Todos se echaron a reír y yo me azoré, pero Mitsuko permaneció impasible.
—Mitsuko ha venido de Nagoya y se quedará con nosotros hasta fin de curso. Espero que os hagáis amigos.
«¿Nagoya? ¡Es mi ciudad natal!», pensé, contento de no ser el único yosomono en la clase. Estaba impaciente por hablar con ella.
El señor N. había terminado de presentar a Mitsuko y esperábamos que la nueva alumna dijera algo, pero ella siguió callada. Yo estaba un poco decepcionado. Al contrario que ella, yo me había presentado y mis nuevos compañeros me habían hecho preguntas, por ejemplo sobre mi pasatiempo favorito.

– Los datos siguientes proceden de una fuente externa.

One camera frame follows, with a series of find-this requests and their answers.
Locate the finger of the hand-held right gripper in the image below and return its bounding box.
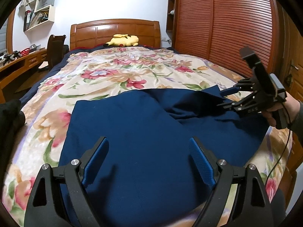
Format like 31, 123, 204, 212
216, 94, 259, 112
220, 78, 257, 98

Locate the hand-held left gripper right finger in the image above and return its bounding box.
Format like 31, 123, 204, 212
189, 136, 271, 227

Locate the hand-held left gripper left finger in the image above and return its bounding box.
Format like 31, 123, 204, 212
24, 136, 110, 227

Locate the navy blue suit jacket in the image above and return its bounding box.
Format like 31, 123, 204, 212
58, 85, 271, 227

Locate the person's right hand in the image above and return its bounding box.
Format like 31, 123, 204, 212
262, 91, 301, 128

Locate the wooden door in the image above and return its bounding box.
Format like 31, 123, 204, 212
282, 7, 303, 175

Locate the wooden louvered wardrobe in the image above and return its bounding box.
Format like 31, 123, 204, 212
166, 0, 284, 93

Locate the floral blanket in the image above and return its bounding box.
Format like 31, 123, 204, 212
1, 46, 294, 221

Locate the dark cloth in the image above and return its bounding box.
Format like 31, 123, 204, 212
0, 99, 26, 162

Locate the dark brown chair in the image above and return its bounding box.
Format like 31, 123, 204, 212
38, 34, 70, 72

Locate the yellow plush toy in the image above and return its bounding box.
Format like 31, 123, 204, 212
104, 33, 139, 48

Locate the wooden desk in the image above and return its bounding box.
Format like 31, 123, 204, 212
0, 48, 48, 103

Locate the wooden bed headboard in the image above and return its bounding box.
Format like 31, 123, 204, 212
70, 19, 161, 51

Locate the black gadget on desk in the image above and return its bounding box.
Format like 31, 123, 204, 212
1, 51, 20, 63

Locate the grey window blind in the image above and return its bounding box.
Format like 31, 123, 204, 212
0, 25, 7, 55

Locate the metal door handle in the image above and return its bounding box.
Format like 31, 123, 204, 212
286, 60, 299, 86

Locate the black cable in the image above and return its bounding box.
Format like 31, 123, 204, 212
264, 95, 296, 187

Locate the white wall shelf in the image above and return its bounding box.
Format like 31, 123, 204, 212
19, 0, 59, 32

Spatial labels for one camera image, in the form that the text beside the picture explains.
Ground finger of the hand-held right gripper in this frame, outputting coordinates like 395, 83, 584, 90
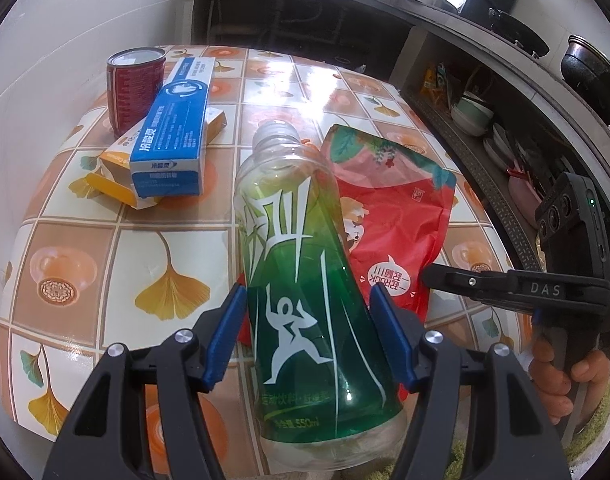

Sentía curiosidad: «¿Dónde la sentarán?». Había dos sitios vacíos en la última fila, donde yo estaba: uno cerca de la entrada y otro a mi lado, delante de la ventana. El corazón me palpitaba: «Ojalá se siente a mi lado». Al poco rato, el bedel trajo una mesa y una silla. Cuando el señor N. le pidió que las dejara delante de la ventana, me estremecí de júbilo.

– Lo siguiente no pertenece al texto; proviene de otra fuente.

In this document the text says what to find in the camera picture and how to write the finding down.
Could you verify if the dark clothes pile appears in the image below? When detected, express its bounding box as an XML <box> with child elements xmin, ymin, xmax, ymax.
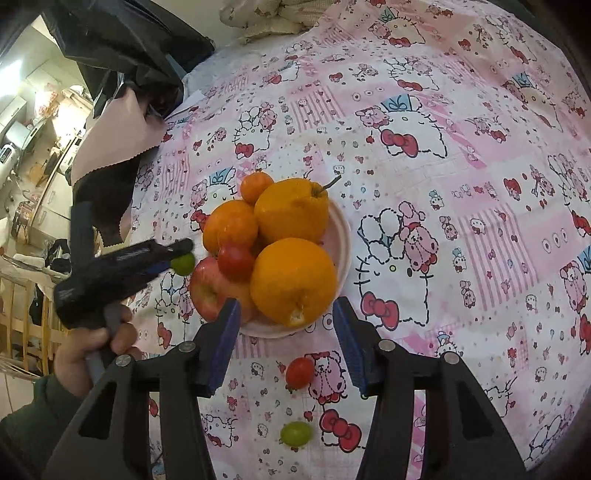
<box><xmin>44</xmin><ymin>237</ymin><xmax>74</xmax><ymax>278</ymax></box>

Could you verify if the person's left forearm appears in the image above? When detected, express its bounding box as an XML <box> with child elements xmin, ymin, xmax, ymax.
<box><xmin>0</xmin><ymin>374</ymin><xmax>93</xmax><ymax>480</ymax></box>

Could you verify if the red apple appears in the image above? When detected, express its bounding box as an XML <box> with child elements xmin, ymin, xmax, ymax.
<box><xmin>189</xmin><ymin>256</ymin><xmax>257</xmax><ymax>324</ymax></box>

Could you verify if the floral quilted cushion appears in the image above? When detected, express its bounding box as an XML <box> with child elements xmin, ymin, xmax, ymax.
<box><xmin>219</xmin><ymin>0</ymin><xmax>345</xmax><ymax>44</ymax></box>

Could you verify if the large round orange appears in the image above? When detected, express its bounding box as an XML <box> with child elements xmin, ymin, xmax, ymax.
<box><xmin>249</xmin><ymin>237</ymin><xmax>339</xmax><ymax>328</ymax></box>

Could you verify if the black bag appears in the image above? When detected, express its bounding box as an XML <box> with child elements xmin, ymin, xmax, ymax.
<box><xmin>46</xmin><ymin>0</ymin><xmax>218</xmax><ymax>116</ymax></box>

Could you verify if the medium round orange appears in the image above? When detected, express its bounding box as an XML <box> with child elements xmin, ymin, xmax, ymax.
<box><xmin>202</xmin><ymin>199</ymin><xmax>259</xmax><ymax>257</ymax></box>

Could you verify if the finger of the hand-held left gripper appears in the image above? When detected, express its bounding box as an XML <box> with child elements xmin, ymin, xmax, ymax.
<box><xmin>148</xmin><ymin>237</ymin><xmax>195</xmax><ymax>260</ymax></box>
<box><xmin>147</xmin><ymin>258</ymin><xmax>176</xmax><ymax>283</ymax></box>

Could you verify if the wooden chair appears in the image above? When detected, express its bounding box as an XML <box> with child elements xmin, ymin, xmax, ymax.
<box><xmin>0</xmin><ymin>268</ymin><xmax>70</xmax><ymax>377</ymax></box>

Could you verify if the pink round plate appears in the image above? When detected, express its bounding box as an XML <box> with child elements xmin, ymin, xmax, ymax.
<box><xmin>191</xmin><ymin>194</ymin><xmax>352</xmax><ymax>340</ymax></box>

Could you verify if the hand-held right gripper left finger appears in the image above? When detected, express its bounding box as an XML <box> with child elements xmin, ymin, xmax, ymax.
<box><xmin>41</xmin><ymin>298</ymin><xmax>243</xmax><ymax>480</ymax></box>

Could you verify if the large orange with stem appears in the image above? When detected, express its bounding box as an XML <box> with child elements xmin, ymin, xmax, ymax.
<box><xmin>254</xmin><ymin>174</ymin><xmax>342</xmax><ymax>245</ymax></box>

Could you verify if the red cherry tomato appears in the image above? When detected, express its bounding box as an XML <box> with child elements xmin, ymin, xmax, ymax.
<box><xmin>285</xmin><ymin>357</ymin><xmax>315</xmax><ymax>391</ymax></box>
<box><xmin>217</xmin><ymin>244</ymin><xmax>256</xmax><ymax>281</ymax></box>

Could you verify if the pink cartoon printed bed sheet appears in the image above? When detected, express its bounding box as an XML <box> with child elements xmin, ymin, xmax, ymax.
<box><xmin>124</xmin><ymin>0</ymin><xmax>591</xmax><ymax>480</ymax></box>

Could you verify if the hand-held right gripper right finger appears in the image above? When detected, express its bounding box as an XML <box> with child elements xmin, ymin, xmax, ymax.
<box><xmin>332</xmin><ymin>296</ymin><xmax>529</xmax><ymax>480</ymax></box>

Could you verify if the person's left hand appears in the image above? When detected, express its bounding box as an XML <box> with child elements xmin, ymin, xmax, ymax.
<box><xmin>53</xmin><ymin>305</ymin><xmax>144</xmax><ymax>398</ymax></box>

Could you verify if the black cloth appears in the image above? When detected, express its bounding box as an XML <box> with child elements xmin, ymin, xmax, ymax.
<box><xmin>74</xmin><ymin>154</ymin><xmax>141</xmax><ymax>247</ymax></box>

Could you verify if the small mandarin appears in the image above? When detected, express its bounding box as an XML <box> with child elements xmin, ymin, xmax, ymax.
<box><xmin>240</xmin><ymin>171</ymin><xmax>275</xmax><ymax>205</ymax></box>

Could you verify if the green grape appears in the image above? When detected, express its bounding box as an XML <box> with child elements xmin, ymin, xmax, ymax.
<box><xmin>171</xmin><ymin>251</ymin><xmax>197</xmax><ymax>276</ymax></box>
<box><xmin>280</xmin><ymin>421</ymin><xmax>314</xmax><ymax>448</ymax></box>

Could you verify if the silver kitchen appliance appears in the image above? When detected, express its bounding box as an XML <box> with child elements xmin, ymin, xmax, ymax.
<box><xmin>2</xmin><ymin>121</ymin><xmax>34</xmax><ymax>151</ymax></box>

Mitsuko se sentó en su sitio. Yo quería saludarla con un «Bienvenida» o «Encantado», pero ella me ignoraba, con la mirada fija en la pizarra. «Es guapa pero inabordable», pensé. Fue entonces cuando me vino a la mente la imagen de la flor del azami.

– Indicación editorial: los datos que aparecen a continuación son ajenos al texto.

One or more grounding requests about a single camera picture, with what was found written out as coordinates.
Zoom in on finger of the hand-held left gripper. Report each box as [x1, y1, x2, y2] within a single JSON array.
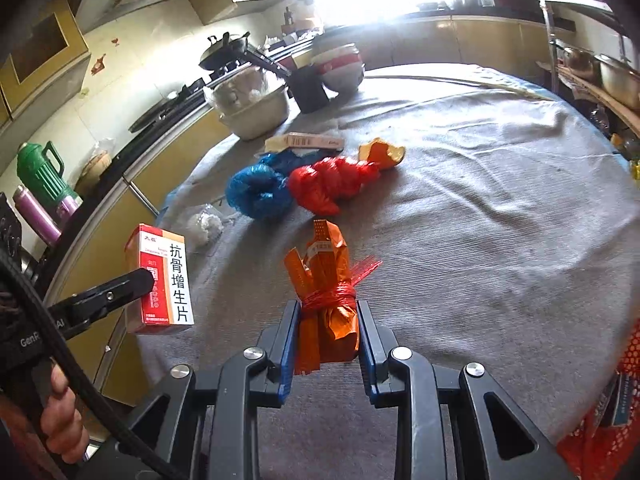
[[47, 267, 157, 341]]

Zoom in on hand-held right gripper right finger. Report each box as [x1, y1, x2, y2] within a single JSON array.
[[356, 300, 577, 480]]

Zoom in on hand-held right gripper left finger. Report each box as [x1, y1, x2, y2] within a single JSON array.
[[122, 300, 302, 480]]

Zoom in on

Mitsuko y Mitsuo. Reflexiono sobre estos nombres tan parecidos.
Mi padre eligió mi nombre. Optó por los dos ideogramas que significan «el hombre satisfecho». Evidentemente esperaba que su hijo llevara una vida feliz. Cuando yo estaba en primero, me enseñó los dos kanji y me explicó el sentido de cada uno. El kanji de «mitsu» me parecía complicado, pero aquello me fascinaba. «La vida perfecta no existe en ninguna parte. Confórmate con lo que tienes. En primer lugar, con el nombre que te dieron al nacer», solía repetirme mi padre. Tenía razón. Guiado por su consejo, me he convertido en un hombre satisfecho, o al menos en uno que no se queja.